• **What you have to do**
Look through the data below. Pick out the lines holding the string "instance".

[Dataset excerpts]
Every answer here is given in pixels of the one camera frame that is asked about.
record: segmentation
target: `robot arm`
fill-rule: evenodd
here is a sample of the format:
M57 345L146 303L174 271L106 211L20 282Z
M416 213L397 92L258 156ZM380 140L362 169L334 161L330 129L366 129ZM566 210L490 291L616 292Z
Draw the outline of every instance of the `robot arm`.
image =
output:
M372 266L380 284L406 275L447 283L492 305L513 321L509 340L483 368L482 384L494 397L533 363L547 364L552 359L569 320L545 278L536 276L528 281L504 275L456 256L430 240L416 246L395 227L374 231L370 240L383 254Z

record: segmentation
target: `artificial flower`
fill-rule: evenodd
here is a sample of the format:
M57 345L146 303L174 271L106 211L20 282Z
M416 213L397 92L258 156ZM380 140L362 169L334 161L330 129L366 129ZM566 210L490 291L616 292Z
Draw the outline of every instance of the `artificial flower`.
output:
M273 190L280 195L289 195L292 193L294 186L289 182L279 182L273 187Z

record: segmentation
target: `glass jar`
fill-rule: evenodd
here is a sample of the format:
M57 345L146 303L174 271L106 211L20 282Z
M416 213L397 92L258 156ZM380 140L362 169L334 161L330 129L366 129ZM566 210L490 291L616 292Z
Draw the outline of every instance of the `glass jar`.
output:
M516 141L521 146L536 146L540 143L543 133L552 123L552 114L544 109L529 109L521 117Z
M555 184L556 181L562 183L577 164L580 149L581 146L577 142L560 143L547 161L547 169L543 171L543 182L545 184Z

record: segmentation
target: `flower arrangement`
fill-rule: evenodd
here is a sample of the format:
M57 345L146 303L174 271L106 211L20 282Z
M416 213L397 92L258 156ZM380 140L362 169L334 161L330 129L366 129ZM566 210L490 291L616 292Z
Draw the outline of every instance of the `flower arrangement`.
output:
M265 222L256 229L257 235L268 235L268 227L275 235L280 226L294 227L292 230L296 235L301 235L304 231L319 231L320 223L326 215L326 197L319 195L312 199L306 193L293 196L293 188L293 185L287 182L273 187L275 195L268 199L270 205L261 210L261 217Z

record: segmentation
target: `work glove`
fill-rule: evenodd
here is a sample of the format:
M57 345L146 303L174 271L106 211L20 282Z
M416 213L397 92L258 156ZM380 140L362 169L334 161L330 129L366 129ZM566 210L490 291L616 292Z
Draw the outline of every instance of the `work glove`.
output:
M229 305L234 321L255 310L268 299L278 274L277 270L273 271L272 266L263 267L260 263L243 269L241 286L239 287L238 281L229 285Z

• **Output of the task**
Draw the outline of every instance of the `robot arm`.
Draw the outline of every instance of the `artificial flower`.
Draw the outline of every instance of the `glass jar`.
Draw the outline of every instance of the `flower arrangement`.
Draw the outline of every instance of the `work glove`.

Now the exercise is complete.